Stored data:
_ _ _ _ _ _ _

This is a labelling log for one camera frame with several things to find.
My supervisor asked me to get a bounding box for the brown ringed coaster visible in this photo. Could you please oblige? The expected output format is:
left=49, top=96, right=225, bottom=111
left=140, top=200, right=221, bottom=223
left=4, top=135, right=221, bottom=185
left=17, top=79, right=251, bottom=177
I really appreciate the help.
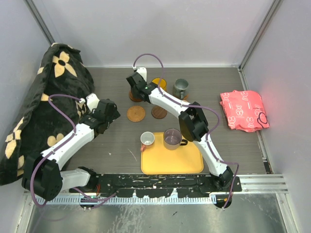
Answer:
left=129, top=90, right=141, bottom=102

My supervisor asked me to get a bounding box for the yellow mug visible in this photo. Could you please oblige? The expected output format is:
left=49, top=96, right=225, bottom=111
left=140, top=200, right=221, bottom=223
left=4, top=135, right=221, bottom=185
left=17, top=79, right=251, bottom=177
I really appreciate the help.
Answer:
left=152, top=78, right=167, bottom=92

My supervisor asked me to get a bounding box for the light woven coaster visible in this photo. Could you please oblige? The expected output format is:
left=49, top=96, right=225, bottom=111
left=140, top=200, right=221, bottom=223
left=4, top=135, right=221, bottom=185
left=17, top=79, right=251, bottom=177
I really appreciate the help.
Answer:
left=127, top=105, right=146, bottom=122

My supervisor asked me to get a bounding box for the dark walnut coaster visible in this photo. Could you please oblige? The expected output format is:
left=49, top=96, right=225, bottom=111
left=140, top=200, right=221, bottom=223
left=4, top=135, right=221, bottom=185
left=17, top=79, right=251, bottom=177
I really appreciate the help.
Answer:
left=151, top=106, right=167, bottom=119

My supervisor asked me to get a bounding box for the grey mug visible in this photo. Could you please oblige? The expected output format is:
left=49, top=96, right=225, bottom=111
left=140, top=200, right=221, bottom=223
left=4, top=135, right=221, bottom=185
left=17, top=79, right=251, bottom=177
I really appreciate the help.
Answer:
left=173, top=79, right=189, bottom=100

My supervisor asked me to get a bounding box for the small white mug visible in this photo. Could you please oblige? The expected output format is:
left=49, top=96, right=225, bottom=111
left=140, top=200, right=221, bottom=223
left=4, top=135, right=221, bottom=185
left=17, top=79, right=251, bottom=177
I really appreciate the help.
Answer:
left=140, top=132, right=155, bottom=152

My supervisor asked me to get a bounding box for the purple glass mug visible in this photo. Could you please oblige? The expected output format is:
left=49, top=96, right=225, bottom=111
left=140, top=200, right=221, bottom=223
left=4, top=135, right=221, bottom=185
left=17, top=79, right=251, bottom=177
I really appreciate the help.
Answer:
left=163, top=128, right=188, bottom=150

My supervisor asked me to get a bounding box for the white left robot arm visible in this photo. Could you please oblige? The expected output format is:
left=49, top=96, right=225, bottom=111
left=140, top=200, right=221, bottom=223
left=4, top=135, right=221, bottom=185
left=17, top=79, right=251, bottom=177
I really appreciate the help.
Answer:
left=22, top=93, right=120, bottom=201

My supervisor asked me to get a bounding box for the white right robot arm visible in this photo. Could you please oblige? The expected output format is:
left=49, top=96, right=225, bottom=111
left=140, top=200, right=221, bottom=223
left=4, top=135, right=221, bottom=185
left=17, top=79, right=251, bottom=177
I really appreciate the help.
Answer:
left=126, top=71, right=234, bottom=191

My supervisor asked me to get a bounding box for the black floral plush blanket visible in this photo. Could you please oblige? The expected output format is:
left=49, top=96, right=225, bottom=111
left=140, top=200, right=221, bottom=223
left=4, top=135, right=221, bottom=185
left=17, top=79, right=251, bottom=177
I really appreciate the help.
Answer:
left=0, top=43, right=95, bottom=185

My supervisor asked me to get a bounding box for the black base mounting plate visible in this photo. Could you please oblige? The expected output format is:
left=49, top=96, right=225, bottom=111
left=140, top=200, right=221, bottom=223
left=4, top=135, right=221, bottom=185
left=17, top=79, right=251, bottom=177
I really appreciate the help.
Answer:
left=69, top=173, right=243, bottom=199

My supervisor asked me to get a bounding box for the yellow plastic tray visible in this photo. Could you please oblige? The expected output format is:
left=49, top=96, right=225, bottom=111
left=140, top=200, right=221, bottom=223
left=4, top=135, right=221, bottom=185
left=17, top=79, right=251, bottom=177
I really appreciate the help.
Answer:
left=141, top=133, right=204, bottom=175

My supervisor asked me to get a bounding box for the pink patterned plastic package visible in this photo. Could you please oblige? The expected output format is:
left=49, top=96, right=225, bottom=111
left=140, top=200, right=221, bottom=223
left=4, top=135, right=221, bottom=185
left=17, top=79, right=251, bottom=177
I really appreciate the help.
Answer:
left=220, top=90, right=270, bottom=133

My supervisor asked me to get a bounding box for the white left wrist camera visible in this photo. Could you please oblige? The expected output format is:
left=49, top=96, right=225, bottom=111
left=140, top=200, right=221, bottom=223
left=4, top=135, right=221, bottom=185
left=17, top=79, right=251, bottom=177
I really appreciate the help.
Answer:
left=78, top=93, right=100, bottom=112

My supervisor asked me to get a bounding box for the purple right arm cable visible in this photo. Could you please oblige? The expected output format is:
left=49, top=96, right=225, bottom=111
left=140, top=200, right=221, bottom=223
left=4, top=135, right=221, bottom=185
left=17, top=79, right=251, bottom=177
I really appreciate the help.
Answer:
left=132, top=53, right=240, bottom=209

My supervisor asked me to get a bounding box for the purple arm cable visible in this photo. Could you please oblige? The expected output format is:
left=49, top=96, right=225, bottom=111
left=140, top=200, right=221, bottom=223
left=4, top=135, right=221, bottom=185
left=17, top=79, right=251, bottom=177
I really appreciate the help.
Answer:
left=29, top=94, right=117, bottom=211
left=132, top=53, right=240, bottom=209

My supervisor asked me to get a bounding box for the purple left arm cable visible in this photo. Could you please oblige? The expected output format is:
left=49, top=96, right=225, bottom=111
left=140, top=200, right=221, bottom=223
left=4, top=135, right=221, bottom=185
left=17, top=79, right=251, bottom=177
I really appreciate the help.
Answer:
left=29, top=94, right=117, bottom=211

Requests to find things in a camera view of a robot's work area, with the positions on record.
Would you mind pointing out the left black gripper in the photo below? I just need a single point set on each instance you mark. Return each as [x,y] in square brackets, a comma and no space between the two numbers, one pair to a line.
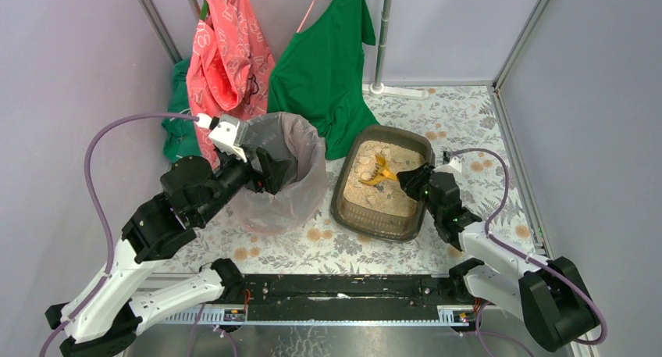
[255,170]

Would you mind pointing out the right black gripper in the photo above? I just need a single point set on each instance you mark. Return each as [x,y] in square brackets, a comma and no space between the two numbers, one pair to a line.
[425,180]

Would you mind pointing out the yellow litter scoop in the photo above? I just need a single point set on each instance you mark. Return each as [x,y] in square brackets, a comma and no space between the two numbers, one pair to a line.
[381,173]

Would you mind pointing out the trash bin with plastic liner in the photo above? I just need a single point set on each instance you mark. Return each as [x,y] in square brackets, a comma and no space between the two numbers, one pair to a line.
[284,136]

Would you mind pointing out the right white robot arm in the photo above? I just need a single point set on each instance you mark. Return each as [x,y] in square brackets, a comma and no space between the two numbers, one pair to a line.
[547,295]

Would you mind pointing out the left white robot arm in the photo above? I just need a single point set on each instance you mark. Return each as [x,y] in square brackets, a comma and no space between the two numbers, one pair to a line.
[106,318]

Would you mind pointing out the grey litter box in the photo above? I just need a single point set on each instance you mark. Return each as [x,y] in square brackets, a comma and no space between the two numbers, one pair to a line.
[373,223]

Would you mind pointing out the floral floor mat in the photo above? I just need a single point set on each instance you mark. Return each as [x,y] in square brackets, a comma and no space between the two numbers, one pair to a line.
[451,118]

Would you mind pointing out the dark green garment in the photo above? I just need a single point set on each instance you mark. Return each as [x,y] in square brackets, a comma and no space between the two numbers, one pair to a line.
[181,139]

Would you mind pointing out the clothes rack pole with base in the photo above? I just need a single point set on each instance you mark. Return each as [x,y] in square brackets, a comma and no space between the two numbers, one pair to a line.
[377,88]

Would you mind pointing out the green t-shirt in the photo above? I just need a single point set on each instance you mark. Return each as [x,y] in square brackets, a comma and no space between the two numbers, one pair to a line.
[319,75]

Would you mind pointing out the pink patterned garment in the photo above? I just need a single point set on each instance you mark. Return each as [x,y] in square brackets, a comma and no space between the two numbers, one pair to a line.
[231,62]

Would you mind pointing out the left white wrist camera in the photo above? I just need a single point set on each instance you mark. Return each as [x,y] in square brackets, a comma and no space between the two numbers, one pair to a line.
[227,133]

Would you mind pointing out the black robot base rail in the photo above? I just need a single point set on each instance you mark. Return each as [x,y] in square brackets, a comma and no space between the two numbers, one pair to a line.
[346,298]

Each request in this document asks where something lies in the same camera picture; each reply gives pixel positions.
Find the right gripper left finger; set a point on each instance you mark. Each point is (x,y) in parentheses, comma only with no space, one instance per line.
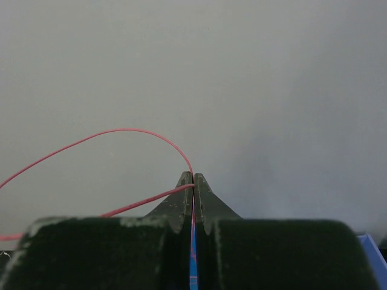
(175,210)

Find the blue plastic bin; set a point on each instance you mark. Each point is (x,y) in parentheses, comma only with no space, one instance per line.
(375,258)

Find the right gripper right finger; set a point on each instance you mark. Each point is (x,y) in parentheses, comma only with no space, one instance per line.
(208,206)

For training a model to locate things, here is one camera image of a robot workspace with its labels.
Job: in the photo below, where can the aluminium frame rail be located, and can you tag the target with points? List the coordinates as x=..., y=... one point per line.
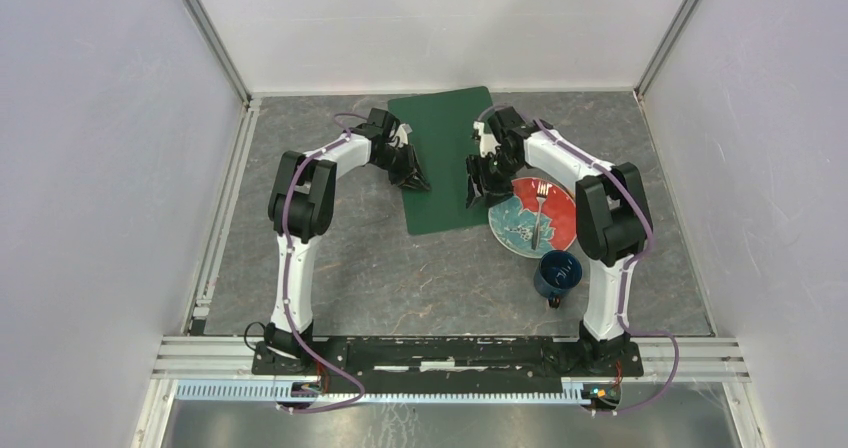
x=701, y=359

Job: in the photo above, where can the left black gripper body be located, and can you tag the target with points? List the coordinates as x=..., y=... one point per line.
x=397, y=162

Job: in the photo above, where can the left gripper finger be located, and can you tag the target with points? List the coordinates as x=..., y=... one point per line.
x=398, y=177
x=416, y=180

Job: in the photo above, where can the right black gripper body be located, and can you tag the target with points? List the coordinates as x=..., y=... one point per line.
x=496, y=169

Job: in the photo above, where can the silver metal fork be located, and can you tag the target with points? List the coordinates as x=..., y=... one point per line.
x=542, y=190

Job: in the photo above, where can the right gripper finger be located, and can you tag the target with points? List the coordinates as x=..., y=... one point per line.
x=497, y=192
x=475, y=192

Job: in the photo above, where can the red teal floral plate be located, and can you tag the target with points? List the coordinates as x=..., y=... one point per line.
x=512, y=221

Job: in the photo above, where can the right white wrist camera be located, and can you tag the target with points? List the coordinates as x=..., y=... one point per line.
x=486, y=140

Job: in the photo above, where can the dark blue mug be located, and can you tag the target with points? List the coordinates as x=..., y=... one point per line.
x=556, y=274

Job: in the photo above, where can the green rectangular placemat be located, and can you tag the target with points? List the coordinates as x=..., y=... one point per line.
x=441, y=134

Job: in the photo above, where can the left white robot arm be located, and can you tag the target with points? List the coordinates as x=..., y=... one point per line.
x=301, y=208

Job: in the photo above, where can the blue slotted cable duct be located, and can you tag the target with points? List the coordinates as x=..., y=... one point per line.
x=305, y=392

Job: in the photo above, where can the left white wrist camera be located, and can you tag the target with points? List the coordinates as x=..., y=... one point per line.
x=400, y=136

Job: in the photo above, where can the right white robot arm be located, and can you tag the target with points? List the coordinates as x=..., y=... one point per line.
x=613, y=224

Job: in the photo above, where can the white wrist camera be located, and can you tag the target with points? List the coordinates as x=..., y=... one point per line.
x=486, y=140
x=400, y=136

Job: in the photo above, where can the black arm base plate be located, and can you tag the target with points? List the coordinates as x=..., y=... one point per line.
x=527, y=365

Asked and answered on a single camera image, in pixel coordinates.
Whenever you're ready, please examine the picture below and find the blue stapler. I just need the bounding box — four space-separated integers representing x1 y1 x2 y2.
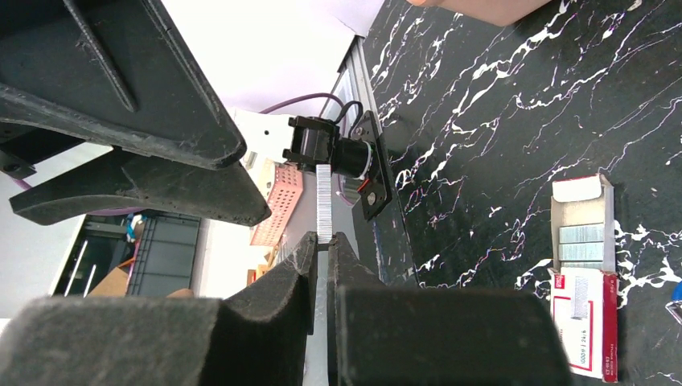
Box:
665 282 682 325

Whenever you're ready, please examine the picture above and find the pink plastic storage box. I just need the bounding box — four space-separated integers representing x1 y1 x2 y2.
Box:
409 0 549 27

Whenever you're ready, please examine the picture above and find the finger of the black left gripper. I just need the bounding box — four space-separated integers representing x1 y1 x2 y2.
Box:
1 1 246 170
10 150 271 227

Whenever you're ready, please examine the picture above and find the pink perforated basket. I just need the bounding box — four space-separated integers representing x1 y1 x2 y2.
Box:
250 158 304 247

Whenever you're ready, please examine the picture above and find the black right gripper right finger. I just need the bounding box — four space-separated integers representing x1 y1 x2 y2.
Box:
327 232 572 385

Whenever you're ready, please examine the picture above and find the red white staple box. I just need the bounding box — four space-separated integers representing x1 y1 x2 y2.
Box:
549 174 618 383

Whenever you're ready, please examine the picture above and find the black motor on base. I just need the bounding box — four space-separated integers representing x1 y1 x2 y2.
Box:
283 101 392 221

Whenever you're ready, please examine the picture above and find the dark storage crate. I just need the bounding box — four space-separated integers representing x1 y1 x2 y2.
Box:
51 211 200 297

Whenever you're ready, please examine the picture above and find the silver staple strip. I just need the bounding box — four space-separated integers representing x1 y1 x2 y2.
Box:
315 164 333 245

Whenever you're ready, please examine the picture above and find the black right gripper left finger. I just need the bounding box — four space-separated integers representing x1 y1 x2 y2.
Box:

_ _ _ _ _ _ _

PROBLEM DETAILS.
Search the entries for the word "coaster", then gather every line that has it.

REPLY TO THE EXERCISE.
My supervisor asked me to get a bounding box for the brown ringed coaster visible in this photo. Could you please oblige? The expected output format is:
My supervisor asked me to get a bounding box for the light woven coaster visible in this photo. Could you please oblige? The expected output format is:
My supervisor asked me to get a bounding box for the dark walnut coaster visible in this photo. Could you please oblige? The expected output format is:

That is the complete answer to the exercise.